What I didn’t want was to be told what to think or how to feel. An immediate, familiar pressure gripped my chest as I recalled all the activities and decisions that had already occurred behind my back. That he would plan something so extravagant for our son without discussing it with me felt too unfair. I was already struggling with the realities of co-parenting our three children, still getting used to the myriad ways a divorced mom must learn to let go as she is eased out of her job.

After college, I worked as a secretary in London for a few months and learned that, rather than firing people, workers are “made redundant.” It means the same thing, but sounds so much nicer. I’ve been made redundant as a mother — no longer needed or useful in all the ways I once was.

This shows up in small ways:

Tell me about your science project. I don’t want to talk about it. I told dad all about it.

Want to see the new Marvel movie? Sorry, mom, we saw it with dad.

Guess what? I got pizza for dinner! (A chorus of groans.) We had pizza two nights in a row with dad!

And in big ways, like feeling helpless and broken during that stretch when my daughter called, in tears, begging to come home every time she was at her dad’s. Or having no words of comfort when my boys expressed their anger about their dad’s girlfriend moving in.

All of those impotent moments were triggered again by the thought of my son flying halfway around the world without me. I imagined him sleep-deprived and anxious from the long flight, wandering lost in a crowded street market, even starving, thanks to his finicky diet.

Overprotective? Maybe. But once your trust in someone is so completely shattered, how do you patch enough of it together to cover some areas and not others? I believe my kids’ dad is, as a parent, loving and devoted. But I believed that about him as a husband, too, and I was wrong.

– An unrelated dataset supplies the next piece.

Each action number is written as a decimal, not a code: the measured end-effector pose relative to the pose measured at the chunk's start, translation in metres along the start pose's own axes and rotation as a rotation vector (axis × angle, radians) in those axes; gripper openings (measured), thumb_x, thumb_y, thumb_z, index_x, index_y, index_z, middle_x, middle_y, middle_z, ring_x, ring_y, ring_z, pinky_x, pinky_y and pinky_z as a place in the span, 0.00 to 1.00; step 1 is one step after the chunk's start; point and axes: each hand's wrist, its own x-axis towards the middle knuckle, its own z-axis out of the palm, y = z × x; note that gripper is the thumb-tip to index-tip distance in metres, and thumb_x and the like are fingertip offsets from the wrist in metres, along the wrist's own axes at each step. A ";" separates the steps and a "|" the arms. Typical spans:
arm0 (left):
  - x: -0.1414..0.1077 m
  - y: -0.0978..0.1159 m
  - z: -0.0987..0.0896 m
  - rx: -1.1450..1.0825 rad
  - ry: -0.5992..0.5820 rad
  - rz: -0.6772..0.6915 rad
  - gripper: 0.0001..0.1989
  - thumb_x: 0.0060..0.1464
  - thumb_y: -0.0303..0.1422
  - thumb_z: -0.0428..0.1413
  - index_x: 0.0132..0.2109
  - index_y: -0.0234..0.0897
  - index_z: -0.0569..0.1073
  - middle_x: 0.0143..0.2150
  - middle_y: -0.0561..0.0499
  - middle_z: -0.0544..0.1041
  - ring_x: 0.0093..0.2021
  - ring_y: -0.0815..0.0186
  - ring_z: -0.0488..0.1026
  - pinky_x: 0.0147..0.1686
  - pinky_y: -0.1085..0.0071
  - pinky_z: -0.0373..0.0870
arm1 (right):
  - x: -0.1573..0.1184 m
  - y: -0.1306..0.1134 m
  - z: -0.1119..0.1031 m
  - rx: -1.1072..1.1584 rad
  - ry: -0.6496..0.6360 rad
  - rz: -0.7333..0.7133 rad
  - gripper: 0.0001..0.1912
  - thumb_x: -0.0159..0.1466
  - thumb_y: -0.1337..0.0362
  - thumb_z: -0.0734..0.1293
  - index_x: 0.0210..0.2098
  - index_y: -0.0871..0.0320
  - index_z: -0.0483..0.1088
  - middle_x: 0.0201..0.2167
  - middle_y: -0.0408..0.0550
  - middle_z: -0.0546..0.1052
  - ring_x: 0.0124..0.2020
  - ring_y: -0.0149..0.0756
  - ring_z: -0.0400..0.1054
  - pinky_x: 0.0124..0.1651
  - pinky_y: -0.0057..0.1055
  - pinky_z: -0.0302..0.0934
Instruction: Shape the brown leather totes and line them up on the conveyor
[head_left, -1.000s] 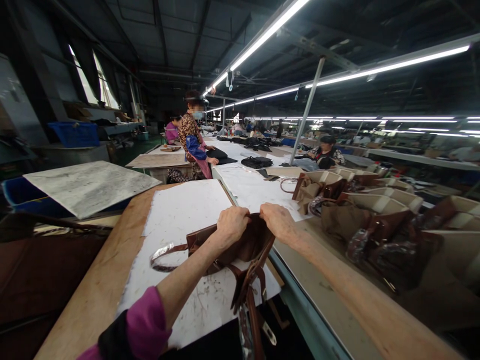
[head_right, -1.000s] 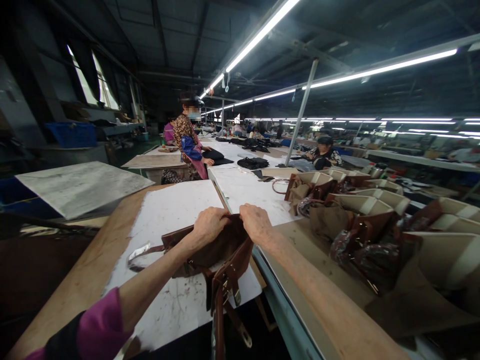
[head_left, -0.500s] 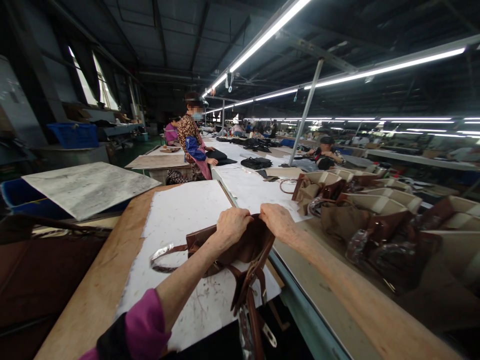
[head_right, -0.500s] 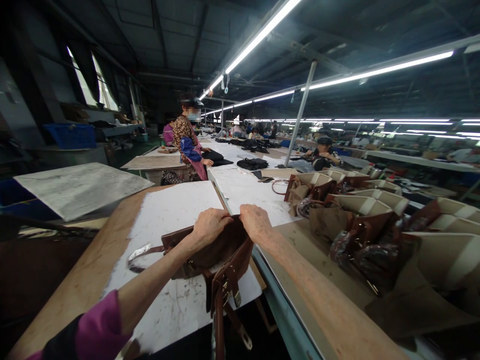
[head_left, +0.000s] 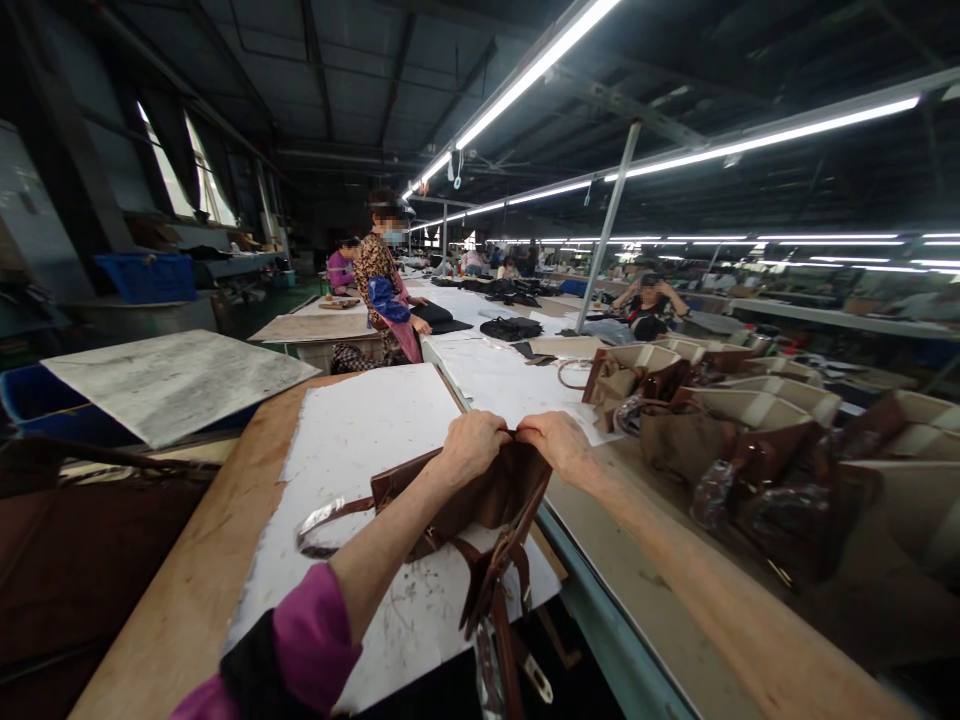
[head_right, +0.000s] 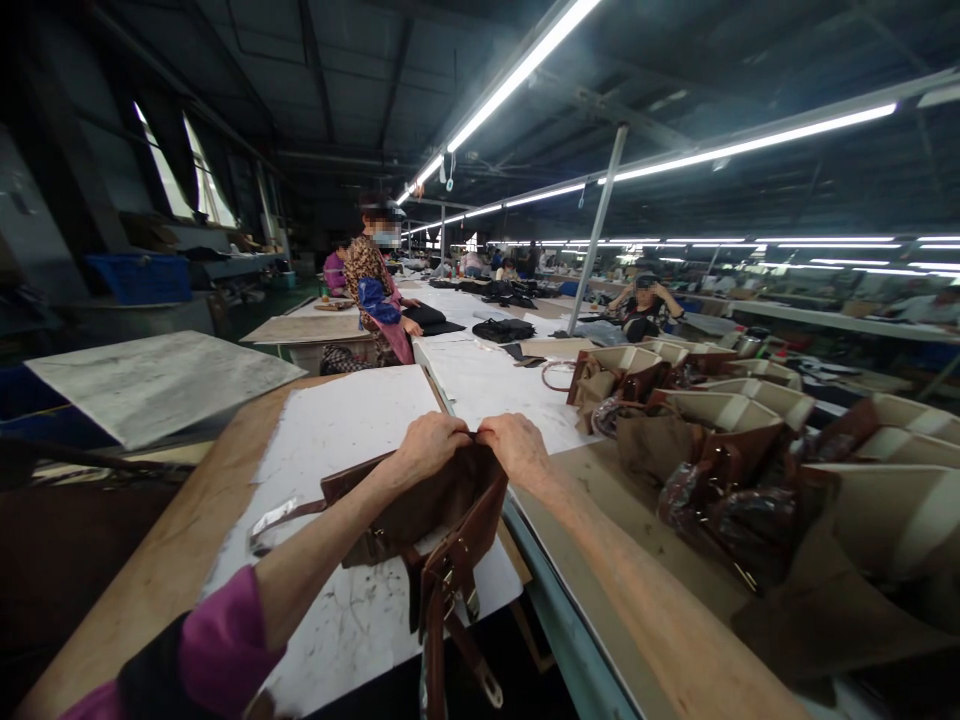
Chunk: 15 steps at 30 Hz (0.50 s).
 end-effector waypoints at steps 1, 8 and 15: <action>0.001 -0.001 0.000 -0.007 -0.004 0.003 0.12 0.50 0.38 0.47 0.37 0.43 0.73 0.36 0.50 0.75 0.39 0.62 0.69 0.37 0.69 0.64 | 0.000 0.003 0.000 0.044 -0.014 -0.001 0.10 0.55 0.62 0.60 0.30 0.53 0.73 0.26 0.42 0.74 0.29 0.31 0.64 0.29 0.26 0.49; 0.004 -0.008 0.000 -0.127 -0.053 -0.014 0.12 0.47 0.39 0.50 0.37 0.43 0.74 0.34 0.53 0.74 0.36 0.65 0.69 0.33 0.74 0.63 | -0.004 0.019 0.003 0.279 -0.162 0.060 0.11 0.52 0.61 0.60 0.26 0.57 0.73 0.17 0.39 0.66 0.22 0.29 0.58 0.24 0.24 0.46; 0.009 -0.012 0.002 -0.175 -0.041 -0.002 0.12 0.45 0.38 0.51 0.36 0.43 0.75 0.32 0.54 0.75 0.34 0.66 0.69 0.32 0.74 0.62 | 0.000 0.015 0.002 0.237 -0.118 0.098 0.11 0.51 0.61 0.61 0.25 0.56 0.73 0.15 0.38 0.65 0.20 0.27 0.56 0.23 0.25 0.44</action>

I don’t blame myself for being guarded. I believe that any mother who has ever experienced betrayal would likely volunteer to go through it again rather than see her kids suffer a similar disappointment. At the same time, I have to be careful not to color my kids’ experiences with my disappointments. For me, this meant smiling while I packed a suitcase and waved bon voyage to my baby. It also meant feeling genuine happiness when my baby returned unscathed, unperturbed and a little more worldly.

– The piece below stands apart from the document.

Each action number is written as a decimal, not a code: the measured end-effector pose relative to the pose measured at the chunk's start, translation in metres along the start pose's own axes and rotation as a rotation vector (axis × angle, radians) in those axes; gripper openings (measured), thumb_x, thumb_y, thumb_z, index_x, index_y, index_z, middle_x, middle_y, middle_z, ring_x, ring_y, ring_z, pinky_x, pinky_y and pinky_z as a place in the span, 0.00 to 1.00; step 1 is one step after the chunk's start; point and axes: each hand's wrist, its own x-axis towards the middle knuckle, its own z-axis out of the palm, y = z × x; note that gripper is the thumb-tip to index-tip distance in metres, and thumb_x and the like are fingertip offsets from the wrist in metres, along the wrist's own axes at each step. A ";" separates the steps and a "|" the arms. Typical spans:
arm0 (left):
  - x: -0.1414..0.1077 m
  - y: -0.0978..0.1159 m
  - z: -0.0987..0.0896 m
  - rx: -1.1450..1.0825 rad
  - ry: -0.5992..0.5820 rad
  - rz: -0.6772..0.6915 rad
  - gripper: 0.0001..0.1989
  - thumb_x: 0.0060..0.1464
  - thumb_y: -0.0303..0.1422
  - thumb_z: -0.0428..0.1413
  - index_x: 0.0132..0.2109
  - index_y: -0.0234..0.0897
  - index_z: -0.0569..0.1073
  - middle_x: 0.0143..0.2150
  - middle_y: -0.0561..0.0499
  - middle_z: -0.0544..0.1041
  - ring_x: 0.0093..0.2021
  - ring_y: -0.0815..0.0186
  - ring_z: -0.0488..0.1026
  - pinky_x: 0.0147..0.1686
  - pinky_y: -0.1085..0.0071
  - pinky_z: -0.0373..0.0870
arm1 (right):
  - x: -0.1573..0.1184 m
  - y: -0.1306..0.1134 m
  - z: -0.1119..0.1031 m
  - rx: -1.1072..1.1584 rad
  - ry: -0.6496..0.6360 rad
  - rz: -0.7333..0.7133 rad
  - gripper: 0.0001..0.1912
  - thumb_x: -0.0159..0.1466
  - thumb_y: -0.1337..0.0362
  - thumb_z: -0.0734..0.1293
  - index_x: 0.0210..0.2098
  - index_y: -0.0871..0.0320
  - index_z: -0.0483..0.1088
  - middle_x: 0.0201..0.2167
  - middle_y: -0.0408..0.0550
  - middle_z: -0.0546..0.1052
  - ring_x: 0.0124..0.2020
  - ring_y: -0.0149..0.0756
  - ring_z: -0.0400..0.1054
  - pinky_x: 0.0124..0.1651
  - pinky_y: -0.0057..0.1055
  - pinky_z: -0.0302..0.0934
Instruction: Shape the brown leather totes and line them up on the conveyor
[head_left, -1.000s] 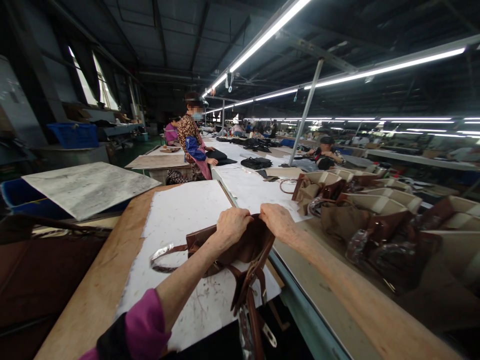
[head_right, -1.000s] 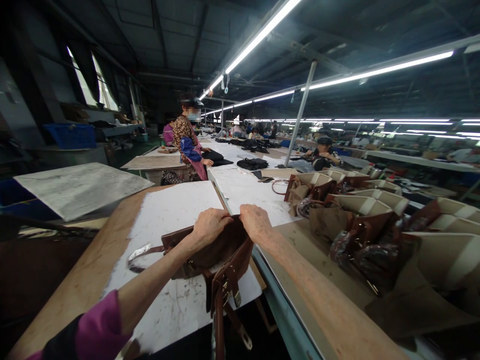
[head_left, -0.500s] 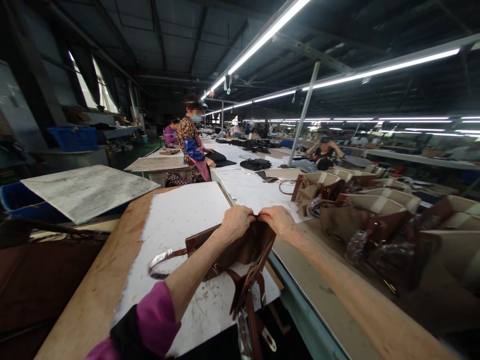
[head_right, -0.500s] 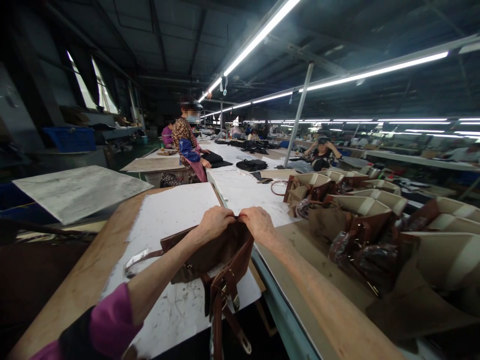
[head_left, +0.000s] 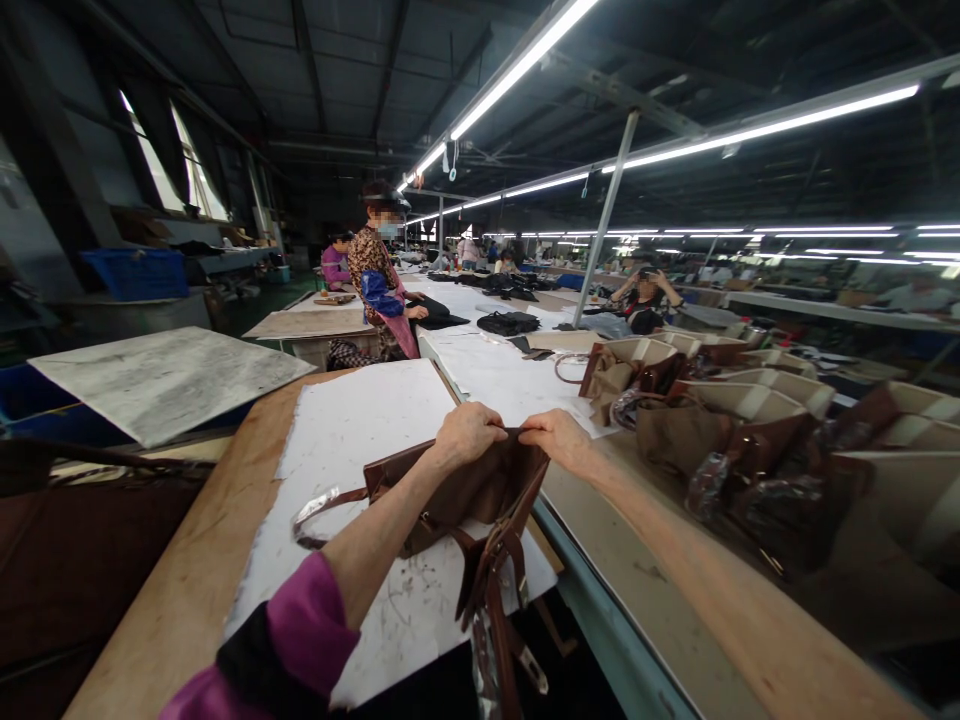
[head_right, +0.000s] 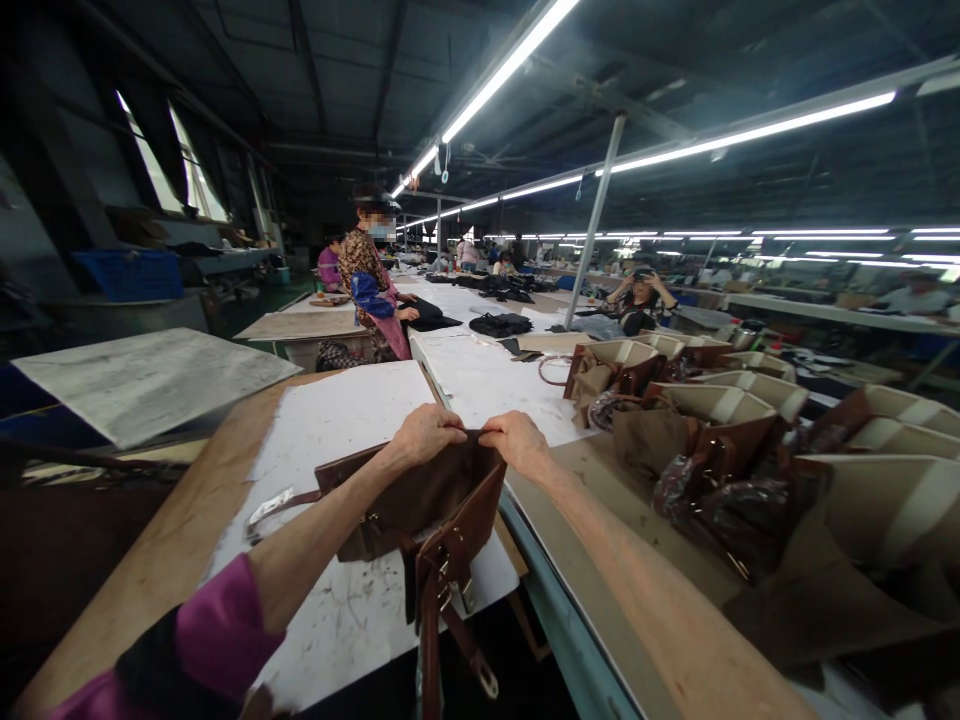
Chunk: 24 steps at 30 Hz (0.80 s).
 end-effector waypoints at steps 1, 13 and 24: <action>0.000 0.000 0.000 -0.001 0.005 -0.012 0.12 0.45 0.38 0.51 0.36 0.43 0.75 0.32 0.54 0.75 0.34 0.66 0.69 0.33 0.74 0.63 | 0.000 -0.001 0.000 -0.017 0.002 0.004 0.10 0.51 0.61 0.61 0.25 0.56 0.74 0.15 0.38 0.65 0.20 0.27 0.56 0.23 0.25 0.44; -0.007 0.003 -0.003 -0.116 -0.049 0.014 0.14 0.44 0.37 0.51 0.38 0.41 0.75 0.30 0.54 0.75 0.34 0.66 0.69 0.32 0.75 0.63 | 0.005 -0.006 0.002 0.054 -0.103 -0.116 0.15 0.54 0.58 0.58 0.25 0.59 0.72 0.17 0.39 0.67 0.23 0.30 0.59 0.25 0.25 0.47; -0.038 -0.014 -0.034 0.042 0.004 -0.093 0.12 0.43 0.34 0.52 0.36 0.38 0.75 0.32 0.50 0.76 0.33 0.65 0.69 0.34 0.72 0.64 | 0.002 -0.010 0.006 0.003 -0.015 -0.054 0.15 0.55 0.56 0.58 0.22 0.58 0.70 0.17 0.39 0.66 0.23 0.30 0.59 0.25 0.25 0.47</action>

Yes, I have learned some wonderful lessons on this road back from betrayal.

Here are the big three:

1. Respond rather than react

One of the best decisions I made, early in the divorce process, was to treat negotiations as business agreements and relegate them to emails rather than phone calls. That way I can take my time and formulate a clear-headed answer on my timeline. Reacting equals losing power. Responding equals reclaiming power.

2. Have your facts straight

In the case of the China trip, I assumed that my son couldn’t be taken out of the country without my permission. But when I checked our parenting agreement, I saw that my former husband only needed written permission from me the first 24 months following the divorce. Wow. That shocked me, but there it was, in black and white. Gathering the facts gave me time to gather my thoughts enough to get clear about my objections and whether they were ones I had a right to make. As galling as it is to have to follow rules with a rule-breaker who broke your heart, do it anyway.

3. Come from a “well-fed” place

This is the juicy center, the meat inside the sandwich. Everything revolves around my ability to get quiet, tune into and take responsibility for my inner world. What are my motivations? Is this about me or my kids? Am I fighting for the sake of fighting? Am I settling an old score? Am I bored, lonely or craving drama? I need to look at whether I’m feeding myself what I need rather than entering into a “hungry” exchange with my former husband.

Of course life, in its perfection, always provides us with opportunities to practice these skills. I had another chance when our daughter turned 13 and her dad decided it was her turn for an extravagant trip — to Thailand. This time I was prepared.

My response? Don’t forget your sunscreen. Oh, and bring me back a Buddha.